Summer heat takes a toll on animals destined for county fairs
Scott G Winterton, Deseret News
OGDEN — For months, 10-year-old Danny Edwards has awakened early, carried feed and water, cleaned stalls, and practiced guiding the hog he named Zip around the livestock arena, all in anticipation of showing and auctioning her at the Weber County Fair.
This is his second time participating in the 4-H program. For years he watched his older sisters raise their animals and compete at the fair, but now, Danny was the only one in his family with an animal — this was his year.
But when he herded Zip onto the livestock scale early Tuesday morning, he realized he wouldn't get the chance. The hog was two pounds underweight, making her ineligible for judging and auction.
"We knew it would be close, but we were thinking she was just going to barely make weight," Danny said. "When she was just two pounds light, that didn't feel very good."
The culprit? Utah's summer heat.
Mark Edwards saw his son's tears as the hog walked off the scale, as well as those of a volunteer helping with the weigh-in.
"When he didn't make weight, (the volunteer) helped Danny walk his pig over to the pen where she was going to be for the week," Edwards said. "She told him, 'I think I'm going to start crying too.'"
Jim Jenson, 4-H agriculture and natural resources leader for the state, said it's common to see more underweight animals in a year with extreme temperatures, whether hot or cold.

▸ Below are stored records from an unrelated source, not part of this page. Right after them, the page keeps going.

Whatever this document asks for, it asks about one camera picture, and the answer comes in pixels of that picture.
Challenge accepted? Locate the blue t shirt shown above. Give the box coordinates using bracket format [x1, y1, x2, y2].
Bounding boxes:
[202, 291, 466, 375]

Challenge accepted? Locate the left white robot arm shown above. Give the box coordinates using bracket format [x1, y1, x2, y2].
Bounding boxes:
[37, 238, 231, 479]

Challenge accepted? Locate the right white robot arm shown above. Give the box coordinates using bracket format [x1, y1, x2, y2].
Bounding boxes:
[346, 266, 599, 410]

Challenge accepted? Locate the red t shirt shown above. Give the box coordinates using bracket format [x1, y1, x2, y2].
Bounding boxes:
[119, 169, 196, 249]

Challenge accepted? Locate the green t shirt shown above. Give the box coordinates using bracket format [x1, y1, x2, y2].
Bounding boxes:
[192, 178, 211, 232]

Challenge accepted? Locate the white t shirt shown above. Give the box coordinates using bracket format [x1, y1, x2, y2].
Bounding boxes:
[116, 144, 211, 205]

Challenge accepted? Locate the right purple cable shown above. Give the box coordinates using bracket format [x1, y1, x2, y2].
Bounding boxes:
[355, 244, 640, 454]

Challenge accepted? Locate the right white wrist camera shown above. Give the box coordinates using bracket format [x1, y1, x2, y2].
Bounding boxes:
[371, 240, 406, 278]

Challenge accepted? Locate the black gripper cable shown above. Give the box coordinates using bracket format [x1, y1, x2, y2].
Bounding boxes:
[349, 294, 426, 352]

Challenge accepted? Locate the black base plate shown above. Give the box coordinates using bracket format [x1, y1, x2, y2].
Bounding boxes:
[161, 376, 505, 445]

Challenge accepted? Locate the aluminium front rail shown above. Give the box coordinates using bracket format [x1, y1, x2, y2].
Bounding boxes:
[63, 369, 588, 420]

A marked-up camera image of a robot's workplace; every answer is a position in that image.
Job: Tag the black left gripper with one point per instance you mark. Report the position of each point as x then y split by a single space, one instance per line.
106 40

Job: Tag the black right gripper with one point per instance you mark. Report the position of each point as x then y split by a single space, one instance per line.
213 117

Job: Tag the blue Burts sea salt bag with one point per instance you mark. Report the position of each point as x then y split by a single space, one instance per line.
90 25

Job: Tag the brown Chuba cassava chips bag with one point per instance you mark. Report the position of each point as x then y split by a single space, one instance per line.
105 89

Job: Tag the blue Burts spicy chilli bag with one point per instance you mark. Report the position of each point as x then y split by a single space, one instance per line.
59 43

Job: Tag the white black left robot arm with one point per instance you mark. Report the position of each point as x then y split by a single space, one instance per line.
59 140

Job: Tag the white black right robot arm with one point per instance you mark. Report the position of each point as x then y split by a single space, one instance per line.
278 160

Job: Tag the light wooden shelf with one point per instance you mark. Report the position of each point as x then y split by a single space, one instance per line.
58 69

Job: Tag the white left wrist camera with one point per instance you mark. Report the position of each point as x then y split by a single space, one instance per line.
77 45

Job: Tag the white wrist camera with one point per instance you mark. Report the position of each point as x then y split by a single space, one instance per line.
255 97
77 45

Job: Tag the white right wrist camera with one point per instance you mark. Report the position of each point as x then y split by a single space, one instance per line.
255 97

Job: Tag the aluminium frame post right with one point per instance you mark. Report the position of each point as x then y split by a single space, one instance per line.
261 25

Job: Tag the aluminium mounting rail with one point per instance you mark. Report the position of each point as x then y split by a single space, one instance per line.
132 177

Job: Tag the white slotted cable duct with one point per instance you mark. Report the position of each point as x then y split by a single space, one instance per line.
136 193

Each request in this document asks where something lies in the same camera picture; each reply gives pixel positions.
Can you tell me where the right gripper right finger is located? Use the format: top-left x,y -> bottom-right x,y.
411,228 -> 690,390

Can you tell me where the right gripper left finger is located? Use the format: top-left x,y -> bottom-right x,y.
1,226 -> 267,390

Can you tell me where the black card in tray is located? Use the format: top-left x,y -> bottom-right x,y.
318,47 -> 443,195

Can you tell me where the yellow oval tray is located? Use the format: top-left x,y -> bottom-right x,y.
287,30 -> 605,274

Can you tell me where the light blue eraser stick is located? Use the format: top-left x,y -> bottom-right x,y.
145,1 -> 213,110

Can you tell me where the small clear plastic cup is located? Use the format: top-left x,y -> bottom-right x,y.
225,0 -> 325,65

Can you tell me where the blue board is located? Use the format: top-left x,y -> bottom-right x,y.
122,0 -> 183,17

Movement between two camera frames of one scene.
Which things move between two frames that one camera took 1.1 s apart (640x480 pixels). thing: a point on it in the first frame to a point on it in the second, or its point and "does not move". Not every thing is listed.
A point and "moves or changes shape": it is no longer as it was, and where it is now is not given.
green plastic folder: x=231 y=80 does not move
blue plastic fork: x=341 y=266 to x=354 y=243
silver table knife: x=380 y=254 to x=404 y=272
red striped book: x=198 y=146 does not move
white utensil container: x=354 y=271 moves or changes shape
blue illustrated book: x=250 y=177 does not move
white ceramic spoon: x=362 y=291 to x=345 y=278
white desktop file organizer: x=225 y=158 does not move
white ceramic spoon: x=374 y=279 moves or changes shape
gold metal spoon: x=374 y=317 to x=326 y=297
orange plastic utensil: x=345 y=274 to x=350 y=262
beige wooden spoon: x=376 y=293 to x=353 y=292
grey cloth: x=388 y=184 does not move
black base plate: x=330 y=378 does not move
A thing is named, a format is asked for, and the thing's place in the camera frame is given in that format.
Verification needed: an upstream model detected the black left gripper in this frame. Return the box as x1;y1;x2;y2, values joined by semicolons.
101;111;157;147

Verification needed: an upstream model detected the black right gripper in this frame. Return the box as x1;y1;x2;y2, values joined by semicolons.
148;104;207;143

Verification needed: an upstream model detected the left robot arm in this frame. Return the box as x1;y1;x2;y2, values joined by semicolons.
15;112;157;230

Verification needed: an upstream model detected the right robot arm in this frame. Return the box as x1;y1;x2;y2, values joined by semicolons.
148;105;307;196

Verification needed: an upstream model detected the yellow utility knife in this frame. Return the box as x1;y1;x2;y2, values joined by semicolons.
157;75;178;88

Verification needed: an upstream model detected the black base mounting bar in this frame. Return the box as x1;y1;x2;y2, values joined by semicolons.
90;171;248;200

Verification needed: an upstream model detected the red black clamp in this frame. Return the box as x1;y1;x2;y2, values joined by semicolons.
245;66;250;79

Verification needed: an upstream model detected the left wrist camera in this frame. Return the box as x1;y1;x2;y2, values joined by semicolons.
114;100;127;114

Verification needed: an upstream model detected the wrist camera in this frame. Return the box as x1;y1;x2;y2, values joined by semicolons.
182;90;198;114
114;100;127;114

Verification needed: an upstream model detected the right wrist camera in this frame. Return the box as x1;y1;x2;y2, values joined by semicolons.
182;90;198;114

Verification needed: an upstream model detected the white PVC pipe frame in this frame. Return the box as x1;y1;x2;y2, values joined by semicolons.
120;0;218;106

As several county fairs opened, Jenson heard reports from across the state of underweight animals.
"There's quite a few that are a little light," he said. "They don't grow quite as well when it's hotter. The kids keep them pretty shaded up, and actually in better conditions than others have anywhere else They're animals, and if they're a little uncomfortable, they're not eating as much."
Danny was one of more than 30 youth whose market hogs came in underweight for the Weber County Fair this year, after record-breaking heat impacted their diets. Some fairgoers said they have never before seen more than a dozen hogs come in light.

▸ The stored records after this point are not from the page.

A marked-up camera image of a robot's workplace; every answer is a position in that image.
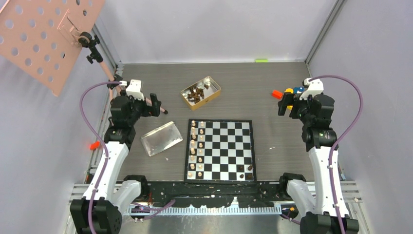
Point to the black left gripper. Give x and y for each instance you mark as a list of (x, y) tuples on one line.
[(149, 110)]

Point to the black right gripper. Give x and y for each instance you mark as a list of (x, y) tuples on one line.
[(290, 99)]

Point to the silver tin lid tray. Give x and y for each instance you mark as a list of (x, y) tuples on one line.
[(161, 139)]

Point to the black white chessboard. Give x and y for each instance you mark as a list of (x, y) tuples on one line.
[(224, 150)]

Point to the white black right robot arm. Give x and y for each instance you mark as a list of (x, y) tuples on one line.
[(323, 212)]

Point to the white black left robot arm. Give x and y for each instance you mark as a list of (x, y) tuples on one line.
[(101, 208)]

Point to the gold tin with dark pieces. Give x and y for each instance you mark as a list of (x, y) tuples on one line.
[(201, 93)]

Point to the yellow round toy block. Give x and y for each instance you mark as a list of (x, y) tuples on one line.
[(289, 90)]

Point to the red toy block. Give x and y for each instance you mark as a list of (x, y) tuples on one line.
[(277, 94)]

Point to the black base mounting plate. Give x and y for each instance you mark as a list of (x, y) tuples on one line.
[(255, 195)]

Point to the pink perforated music stand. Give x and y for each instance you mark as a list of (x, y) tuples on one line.
[(44, 38)]

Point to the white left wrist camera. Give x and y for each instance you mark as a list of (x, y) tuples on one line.
[(134, 89)]

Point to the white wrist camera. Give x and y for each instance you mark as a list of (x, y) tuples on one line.
[(312, 87), (134, 89)]

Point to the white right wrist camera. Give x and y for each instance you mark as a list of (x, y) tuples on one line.
[(312, 87)]

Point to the orange clip on rail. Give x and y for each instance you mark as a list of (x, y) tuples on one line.
[(94, 146)]

"I saw a lot of pigs right there that were just a little bit over or a little bit under," Danny said.
Vernon Parent, 4-H agent for Salt Lake County, saw a similar scene at the Salt Lake County Fair in South Jordan. Parent estimated that 10 to 15 percent of the livestock came in underweight, though he doesn't believe that's significantly higher than usual, and it's not the worst he's seen in the 14 years he has worked with livestock shows.
"A couple of our other 4-H kids, just tender-hearted, were crying and asking 'just let them show,'" Parent said. "They didn't even know them really, they just felt bad for them because they knew how hard they had worked for their animals."

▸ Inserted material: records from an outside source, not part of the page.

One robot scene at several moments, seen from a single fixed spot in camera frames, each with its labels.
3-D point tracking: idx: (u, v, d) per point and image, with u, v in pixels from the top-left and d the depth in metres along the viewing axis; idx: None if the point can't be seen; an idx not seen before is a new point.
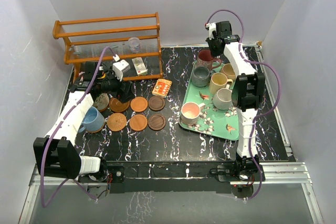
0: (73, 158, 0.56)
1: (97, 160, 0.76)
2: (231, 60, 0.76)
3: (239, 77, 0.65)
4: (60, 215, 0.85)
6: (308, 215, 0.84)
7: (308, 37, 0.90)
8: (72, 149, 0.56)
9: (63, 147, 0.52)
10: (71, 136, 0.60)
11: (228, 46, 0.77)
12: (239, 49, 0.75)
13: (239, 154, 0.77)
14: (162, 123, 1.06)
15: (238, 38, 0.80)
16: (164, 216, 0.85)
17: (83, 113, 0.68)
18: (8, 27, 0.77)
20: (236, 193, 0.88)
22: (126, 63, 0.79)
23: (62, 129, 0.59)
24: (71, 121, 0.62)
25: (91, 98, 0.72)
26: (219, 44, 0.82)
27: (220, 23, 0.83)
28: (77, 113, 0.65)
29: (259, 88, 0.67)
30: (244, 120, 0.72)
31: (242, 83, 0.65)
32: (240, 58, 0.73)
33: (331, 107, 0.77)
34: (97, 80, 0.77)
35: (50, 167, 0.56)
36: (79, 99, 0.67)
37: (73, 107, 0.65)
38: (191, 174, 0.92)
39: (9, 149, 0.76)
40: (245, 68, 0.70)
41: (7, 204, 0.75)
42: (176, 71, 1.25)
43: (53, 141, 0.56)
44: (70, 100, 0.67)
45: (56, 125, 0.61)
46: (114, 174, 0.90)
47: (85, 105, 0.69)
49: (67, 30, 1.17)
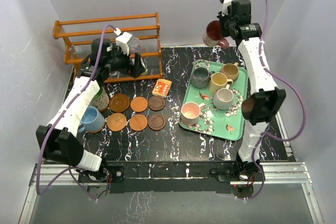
0: (74, 150, 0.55)
1: (98, 159, 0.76)
2: (248, 64, 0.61)
3: (255, 94, 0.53)
4: (60, 215, 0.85)
6: (308, 215, 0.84)
7: (309, 37, 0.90)
8: (73, 139, 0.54)
9: (63, 138, 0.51)
10: (72, 128, 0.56)
11: (246, 44, 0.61)
12: (259, 52, 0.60)
13: (241, 158, 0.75)
14: (162, 123, 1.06)
15: (258, 29, 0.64)
16: (164, 216, 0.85)
17: (88, 101, 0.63)
18: (8, 27, 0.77)
20: (236, 194, 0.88)
22: (129, 35, 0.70)
23: (63, 119, 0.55)
24: (74, 112, 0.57)
25: (97, 86, 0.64)
26: (233, 33, 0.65)
27: (239, 3, 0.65)
28: (81, 101, 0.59)
29: (276, 105, 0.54)
30: (252, 132, 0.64)
31: (256, 102, 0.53)
32: (259, 65, 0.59)
33: (331, 107, 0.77)
34: (106, 60, 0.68)
35: (51, 154, 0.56)
36: (83, 87, 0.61)
37: (76, 96, 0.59)
38: (191, 174, 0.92)
39: (9, 149, 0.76)
40: (264, 82, 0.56)
41: (6, 204, 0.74)
42: (176, 71, 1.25)
43: (55, 130, 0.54)
44: (75, 87, 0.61)
45: (59, 113, 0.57)
46: (114, 174, 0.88)
47: (90, 93, 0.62)
49: (67, 30, 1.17)
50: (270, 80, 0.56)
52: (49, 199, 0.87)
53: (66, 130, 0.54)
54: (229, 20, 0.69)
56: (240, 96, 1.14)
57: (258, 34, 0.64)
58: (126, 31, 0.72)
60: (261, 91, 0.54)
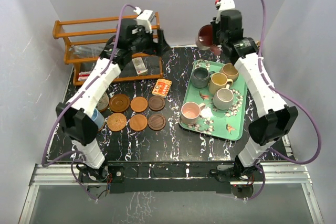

More participants than usual didn't weigh in at all, Parent said, opting to leave their animals home because they knew they would be underweight.
Market hogs, steers, lambs and goats are sold for their meat, and to ensure the meat is prime quality, they must reach a minimum weight requirement, Parent explained. Animals that don't make weight can't be sold at auction, leaving it up to the participants to decide whether they want to keep the meat for themselves, sell it somewhere else or try to get the animal up to weight in time for the Utah State Fair.
The youth can still show underweight animals in a "feeder class," and compete in showmanship events.
Difficult weather years are a constant concern in the agriculture business, making summers like this one a painful but important lesson for youth in the 4-H livestock program, Parent said.